By Max Hrenda
Before Judge Jon Kerry Blackwood ordered the trial of Marvin Enoch Potter to enter into recess on Monday afternoon, prosecutors were using testimony to paint a picture of the crime scene for the jurors.
As the trial continued Tuesday morning, so, too, did that endeavor.
The state brought several witnesses to testify as to the state of the victims, Billy Clay Payne and Billie Jean Hayworth, before discussing how the investigation led to Potter, one of four people charged with the couple’s slayings.
On Jan. 31, 2012, Payne and Hayworth were found dead from apparent gunshot wounds in their home at 128 James Davis Lane in Mountain City by Roy Stephens, a friend whose mail they had been collecting.
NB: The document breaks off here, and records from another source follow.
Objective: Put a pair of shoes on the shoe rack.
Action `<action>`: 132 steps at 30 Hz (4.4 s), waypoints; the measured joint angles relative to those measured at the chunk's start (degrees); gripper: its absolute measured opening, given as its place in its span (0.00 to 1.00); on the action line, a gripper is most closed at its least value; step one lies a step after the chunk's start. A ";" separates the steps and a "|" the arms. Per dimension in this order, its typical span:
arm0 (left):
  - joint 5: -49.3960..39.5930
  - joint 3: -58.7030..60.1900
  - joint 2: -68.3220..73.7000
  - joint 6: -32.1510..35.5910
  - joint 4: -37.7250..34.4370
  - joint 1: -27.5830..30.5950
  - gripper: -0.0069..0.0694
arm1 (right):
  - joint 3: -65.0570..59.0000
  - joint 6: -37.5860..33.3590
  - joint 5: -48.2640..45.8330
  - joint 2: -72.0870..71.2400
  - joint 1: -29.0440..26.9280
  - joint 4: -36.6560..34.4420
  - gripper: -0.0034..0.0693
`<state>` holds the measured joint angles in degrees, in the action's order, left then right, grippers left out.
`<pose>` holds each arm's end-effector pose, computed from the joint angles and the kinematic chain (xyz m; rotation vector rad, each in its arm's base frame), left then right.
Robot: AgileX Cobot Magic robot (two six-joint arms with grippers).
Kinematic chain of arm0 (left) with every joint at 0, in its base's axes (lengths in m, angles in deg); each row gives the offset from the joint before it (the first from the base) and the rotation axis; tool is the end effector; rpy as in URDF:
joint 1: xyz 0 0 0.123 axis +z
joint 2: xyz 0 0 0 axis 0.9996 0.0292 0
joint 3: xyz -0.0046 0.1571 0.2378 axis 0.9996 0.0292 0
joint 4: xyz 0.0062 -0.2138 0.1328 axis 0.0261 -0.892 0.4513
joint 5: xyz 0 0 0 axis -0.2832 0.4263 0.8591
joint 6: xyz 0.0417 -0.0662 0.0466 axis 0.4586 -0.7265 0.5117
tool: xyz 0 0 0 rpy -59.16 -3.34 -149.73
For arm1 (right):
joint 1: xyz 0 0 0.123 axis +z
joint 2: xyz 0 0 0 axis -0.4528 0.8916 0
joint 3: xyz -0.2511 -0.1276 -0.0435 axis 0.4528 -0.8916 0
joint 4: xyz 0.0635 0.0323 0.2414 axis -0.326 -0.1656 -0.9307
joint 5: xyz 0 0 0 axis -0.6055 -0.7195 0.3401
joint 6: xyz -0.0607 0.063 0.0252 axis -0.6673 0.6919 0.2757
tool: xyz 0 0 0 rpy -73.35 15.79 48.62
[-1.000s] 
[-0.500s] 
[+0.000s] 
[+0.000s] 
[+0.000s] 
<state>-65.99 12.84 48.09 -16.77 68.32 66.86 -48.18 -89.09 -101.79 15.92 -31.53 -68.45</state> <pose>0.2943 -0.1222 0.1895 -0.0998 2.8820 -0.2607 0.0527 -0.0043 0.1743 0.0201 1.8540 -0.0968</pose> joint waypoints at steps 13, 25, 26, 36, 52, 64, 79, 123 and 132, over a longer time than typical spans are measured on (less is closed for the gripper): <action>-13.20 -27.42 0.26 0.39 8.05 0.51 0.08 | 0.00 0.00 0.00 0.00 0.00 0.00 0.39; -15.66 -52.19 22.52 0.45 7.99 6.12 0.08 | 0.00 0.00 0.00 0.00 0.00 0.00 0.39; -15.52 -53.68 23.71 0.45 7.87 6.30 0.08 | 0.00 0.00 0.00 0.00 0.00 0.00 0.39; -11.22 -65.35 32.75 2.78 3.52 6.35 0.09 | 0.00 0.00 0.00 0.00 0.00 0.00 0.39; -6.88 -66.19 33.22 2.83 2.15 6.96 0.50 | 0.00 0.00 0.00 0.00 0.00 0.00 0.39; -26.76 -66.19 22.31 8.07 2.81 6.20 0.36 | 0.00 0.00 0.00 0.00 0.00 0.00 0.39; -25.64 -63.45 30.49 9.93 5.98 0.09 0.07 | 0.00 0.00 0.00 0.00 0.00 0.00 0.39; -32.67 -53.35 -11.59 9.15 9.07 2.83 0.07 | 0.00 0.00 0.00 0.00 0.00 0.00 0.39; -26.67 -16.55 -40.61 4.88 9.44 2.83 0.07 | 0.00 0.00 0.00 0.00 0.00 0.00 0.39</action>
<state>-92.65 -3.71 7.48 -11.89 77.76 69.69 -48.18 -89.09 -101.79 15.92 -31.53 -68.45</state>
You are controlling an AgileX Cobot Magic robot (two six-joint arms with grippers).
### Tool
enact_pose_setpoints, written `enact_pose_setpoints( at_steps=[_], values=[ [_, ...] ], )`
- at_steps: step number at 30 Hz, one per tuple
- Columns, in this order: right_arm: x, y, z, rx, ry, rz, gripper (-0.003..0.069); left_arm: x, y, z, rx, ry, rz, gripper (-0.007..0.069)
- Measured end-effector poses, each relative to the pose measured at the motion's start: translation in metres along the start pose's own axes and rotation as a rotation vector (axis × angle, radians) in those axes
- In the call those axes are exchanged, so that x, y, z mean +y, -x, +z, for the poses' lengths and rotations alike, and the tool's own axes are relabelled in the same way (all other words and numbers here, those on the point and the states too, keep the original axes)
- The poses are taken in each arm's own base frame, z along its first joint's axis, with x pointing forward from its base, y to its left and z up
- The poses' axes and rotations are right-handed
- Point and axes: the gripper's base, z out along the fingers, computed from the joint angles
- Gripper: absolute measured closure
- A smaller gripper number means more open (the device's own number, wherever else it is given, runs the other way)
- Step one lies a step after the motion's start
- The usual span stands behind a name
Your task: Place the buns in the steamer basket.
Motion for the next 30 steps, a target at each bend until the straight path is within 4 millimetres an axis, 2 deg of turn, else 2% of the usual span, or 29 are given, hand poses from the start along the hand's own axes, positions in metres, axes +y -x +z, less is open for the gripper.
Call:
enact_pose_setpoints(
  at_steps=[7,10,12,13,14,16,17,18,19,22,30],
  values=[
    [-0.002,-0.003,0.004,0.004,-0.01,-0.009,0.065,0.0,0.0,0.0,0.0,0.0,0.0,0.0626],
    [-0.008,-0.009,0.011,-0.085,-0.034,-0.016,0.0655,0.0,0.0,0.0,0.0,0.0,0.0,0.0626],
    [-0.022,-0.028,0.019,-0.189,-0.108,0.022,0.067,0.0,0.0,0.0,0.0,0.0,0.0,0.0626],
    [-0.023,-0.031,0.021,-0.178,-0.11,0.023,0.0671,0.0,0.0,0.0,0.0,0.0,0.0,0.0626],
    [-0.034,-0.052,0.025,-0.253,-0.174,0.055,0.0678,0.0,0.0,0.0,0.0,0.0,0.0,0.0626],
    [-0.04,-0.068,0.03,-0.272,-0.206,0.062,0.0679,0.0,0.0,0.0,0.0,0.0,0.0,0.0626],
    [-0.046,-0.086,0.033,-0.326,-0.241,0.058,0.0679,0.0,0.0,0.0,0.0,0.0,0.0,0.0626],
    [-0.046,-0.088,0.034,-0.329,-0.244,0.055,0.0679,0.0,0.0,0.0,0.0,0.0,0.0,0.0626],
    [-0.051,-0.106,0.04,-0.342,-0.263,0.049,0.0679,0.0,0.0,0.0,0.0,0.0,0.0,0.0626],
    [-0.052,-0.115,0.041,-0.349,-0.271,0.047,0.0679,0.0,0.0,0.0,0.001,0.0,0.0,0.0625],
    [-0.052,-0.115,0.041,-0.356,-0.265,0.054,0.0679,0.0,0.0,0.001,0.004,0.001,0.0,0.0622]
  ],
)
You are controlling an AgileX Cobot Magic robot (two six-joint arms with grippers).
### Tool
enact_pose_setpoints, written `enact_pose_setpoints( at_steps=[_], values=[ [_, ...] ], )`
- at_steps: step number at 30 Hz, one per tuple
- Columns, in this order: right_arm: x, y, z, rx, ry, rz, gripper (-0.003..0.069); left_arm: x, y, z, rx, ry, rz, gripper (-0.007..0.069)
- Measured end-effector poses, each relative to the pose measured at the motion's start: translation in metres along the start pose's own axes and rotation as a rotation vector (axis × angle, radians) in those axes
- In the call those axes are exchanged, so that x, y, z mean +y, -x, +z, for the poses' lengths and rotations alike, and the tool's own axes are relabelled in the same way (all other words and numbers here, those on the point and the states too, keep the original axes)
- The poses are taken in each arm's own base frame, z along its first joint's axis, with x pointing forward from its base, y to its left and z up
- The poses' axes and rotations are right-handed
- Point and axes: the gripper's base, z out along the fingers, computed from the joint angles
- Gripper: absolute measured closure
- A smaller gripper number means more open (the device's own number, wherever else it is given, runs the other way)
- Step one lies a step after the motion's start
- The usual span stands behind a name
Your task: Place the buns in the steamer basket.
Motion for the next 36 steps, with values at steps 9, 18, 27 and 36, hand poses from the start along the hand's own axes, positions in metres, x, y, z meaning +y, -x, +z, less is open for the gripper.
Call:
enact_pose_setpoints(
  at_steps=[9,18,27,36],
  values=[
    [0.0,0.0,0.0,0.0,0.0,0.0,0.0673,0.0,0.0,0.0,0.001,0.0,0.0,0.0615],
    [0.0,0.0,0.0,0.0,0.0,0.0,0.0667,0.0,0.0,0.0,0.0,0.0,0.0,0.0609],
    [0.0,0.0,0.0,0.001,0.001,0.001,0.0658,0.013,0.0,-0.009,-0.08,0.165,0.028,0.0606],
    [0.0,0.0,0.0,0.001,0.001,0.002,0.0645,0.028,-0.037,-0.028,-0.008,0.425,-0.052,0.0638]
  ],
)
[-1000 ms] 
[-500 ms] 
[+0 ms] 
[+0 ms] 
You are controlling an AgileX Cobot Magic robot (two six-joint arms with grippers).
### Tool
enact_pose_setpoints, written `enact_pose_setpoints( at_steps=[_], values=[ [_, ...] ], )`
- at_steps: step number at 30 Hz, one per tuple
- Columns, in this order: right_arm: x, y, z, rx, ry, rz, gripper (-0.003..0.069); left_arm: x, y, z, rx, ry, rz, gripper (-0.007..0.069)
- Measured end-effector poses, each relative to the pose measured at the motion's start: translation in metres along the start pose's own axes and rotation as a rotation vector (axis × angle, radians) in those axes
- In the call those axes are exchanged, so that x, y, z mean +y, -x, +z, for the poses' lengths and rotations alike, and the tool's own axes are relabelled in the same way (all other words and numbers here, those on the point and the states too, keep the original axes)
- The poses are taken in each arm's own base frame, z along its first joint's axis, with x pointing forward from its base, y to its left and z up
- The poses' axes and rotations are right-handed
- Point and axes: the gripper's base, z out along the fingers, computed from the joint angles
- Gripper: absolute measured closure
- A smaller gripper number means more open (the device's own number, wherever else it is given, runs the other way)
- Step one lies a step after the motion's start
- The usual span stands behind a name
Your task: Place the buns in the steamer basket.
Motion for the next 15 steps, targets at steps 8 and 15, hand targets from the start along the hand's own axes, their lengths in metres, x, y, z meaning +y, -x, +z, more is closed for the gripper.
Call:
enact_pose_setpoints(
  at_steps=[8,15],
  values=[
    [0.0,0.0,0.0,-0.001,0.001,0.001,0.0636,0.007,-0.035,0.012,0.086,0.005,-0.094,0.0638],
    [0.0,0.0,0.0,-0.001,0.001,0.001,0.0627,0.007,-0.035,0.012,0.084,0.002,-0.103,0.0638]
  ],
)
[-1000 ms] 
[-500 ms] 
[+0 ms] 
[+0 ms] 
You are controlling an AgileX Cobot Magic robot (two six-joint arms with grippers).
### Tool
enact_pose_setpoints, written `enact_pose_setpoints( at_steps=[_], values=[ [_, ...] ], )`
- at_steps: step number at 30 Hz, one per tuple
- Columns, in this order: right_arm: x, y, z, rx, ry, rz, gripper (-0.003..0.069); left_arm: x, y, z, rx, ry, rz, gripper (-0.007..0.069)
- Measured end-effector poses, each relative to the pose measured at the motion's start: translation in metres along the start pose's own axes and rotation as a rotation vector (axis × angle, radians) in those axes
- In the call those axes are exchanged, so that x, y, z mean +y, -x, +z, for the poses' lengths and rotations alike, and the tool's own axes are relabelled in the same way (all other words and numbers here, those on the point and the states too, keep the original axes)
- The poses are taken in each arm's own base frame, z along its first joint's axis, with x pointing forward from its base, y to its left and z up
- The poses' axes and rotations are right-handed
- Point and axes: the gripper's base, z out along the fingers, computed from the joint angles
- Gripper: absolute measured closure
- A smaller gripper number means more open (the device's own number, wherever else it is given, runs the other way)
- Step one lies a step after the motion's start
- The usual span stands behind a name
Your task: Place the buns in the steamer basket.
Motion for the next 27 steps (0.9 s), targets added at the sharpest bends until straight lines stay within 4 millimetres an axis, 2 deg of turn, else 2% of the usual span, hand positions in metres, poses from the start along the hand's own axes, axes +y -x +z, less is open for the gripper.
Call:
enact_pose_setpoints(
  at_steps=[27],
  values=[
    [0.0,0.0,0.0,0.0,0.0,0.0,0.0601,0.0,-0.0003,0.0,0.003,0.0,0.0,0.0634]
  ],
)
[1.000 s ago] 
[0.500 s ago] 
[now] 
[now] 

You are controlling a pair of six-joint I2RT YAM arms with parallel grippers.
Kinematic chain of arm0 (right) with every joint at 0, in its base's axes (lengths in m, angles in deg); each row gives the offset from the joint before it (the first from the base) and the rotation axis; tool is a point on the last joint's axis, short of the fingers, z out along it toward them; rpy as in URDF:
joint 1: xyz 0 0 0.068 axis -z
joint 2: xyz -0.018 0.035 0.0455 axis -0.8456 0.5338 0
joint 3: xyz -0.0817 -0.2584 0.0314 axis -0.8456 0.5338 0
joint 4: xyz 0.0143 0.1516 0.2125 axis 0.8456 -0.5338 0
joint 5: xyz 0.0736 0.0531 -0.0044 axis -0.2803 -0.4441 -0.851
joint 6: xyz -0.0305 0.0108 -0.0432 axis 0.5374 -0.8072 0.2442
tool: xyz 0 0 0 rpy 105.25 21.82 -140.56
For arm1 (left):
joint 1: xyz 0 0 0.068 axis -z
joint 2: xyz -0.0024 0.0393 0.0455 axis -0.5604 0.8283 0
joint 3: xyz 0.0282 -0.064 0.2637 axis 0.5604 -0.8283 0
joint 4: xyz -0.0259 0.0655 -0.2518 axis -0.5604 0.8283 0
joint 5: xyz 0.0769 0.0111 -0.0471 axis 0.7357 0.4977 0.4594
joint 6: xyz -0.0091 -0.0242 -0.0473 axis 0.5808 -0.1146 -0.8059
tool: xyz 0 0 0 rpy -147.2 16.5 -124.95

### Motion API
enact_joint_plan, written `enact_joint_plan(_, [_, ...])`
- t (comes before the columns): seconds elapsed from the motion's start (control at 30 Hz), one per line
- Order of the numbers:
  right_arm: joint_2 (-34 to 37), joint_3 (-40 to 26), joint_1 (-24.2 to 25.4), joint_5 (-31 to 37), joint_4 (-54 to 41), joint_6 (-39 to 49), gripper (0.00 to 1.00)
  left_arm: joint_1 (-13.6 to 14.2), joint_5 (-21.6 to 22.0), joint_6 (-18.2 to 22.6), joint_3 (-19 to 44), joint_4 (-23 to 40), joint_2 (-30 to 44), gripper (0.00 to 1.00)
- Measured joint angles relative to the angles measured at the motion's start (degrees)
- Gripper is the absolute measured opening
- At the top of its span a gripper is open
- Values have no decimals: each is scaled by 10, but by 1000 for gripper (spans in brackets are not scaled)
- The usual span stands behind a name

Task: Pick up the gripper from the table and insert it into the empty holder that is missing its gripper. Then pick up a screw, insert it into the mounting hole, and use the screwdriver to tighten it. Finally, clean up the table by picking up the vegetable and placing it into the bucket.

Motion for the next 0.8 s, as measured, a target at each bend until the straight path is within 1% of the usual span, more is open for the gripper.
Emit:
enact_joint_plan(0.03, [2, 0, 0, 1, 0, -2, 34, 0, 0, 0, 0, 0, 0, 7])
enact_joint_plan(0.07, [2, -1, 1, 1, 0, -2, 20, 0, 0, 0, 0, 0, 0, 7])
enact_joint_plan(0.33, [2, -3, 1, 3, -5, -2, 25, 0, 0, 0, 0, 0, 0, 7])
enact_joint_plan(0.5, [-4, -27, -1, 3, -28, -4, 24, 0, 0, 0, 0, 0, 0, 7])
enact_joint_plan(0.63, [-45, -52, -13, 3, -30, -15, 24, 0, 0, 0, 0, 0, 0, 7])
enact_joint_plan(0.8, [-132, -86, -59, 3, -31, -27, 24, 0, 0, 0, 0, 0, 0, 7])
Their 6-month-old son, Tyler, was found wrapped in Hayworth’s lifeless arms.
Stephens testified that he arrived at the house on James Davis Lane at around 10 a.m. on Jan. 31 and casually walked in to retrieve his mail.
“We lived in a pretty good community,” Stephens said. “We didn’t lock our doors.”
Stephens continued, saying that, although he noticed both Payne’s and Hayworth’s vehicles in the driveway, there was no apparent activity in the house. After calling out to see if anyone was home, Stephens said he walked into the bedroom, where he discovered Payne’s body on the bed.
“I walked up and touched his arm … to shake him, with no response,” Stephens said. “I realized he was dead. I ran out of the house to tell my wife to call 911.”